Taste loss shares many causes with smell loss: viral infections like Covid-19, head trauma, neurodegenerative diseases like Parkinson’s, brain tumours, radiotherapy and certain medications can all cause taste disorders (more common than total taste loss are partial taste loss and taste distortion). When a one-in-100 patient comes to a smell and taste clinic with taste loss, sometimes the cause will be clear at once. Sometimes it will be identified after testing.
In 34 per cent of patients with taste disorders, however, no cause will be identified at all. “A lot of [patients with taste loss] are deemed to be idiopathic; we can’t find a cause after investigation,” says Philpott. “You examine their mouth, their tongue, you do a scan, you can do various blood tests, and they all come back normal.” In these cases, taste loss must be treated on its own – but the toolkit for this is even more rudimentary than that for smell loss. It could involve trying to stimulate taste in an analogue of olfactory training. It could, for taste distortion, involve using medications to block signals that make food taste metallic.

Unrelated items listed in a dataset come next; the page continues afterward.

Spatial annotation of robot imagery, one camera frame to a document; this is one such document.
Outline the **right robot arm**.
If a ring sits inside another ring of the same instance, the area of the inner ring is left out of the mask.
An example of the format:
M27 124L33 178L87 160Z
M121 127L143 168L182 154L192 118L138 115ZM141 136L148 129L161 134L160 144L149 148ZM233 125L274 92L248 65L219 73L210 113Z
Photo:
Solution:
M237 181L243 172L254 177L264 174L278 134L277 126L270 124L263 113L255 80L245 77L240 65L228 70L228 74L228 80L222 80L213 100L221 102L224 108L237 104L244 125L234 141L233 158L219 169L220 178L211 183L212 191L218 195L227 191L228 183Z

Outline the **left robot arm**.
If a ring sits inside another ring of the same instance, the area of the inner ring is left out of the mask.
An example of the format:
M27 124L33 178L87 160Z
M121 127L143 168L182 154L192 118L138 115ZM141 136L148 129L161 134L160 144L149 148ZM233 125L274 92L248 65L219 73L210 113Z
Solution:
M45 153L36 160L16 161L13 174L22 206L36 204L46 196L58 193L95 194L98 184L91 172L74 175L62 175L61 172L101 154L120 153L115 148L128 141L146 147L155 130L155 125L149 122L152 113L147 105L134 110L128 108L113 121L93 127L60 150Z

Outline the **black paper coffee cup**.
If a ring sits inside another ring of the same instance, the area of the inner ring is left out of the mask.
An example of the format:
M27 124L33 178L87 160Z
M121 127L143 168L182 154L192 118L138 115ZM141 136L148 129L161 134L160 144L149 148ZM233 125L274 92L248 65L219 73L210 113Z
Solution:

The trouble is that true taste loss is so rare it is difficult to collect a large enough sample size to carry out meaningful research (though Philpott and his colleagues are hoping to secure funding for a study of 50,000 people, which could help us better understand its prevalence). For now, Hummel – one of the world’s foremost authorities on smell and taste loss – says that we remain in a state of ignorance about it: “We actually know very little – if anything – about what is happening at a cellular or even molecular level [to cause taste loss].”
Taste is one of the most basic, universal human experiences. Long before the concept of medicine was born, humans instinctively knew to avoid bitter plants, the sensation of bitterness implying toxicity. It is curious, then, that we know so little about how this vital sense can vanish, let alone how to restore it.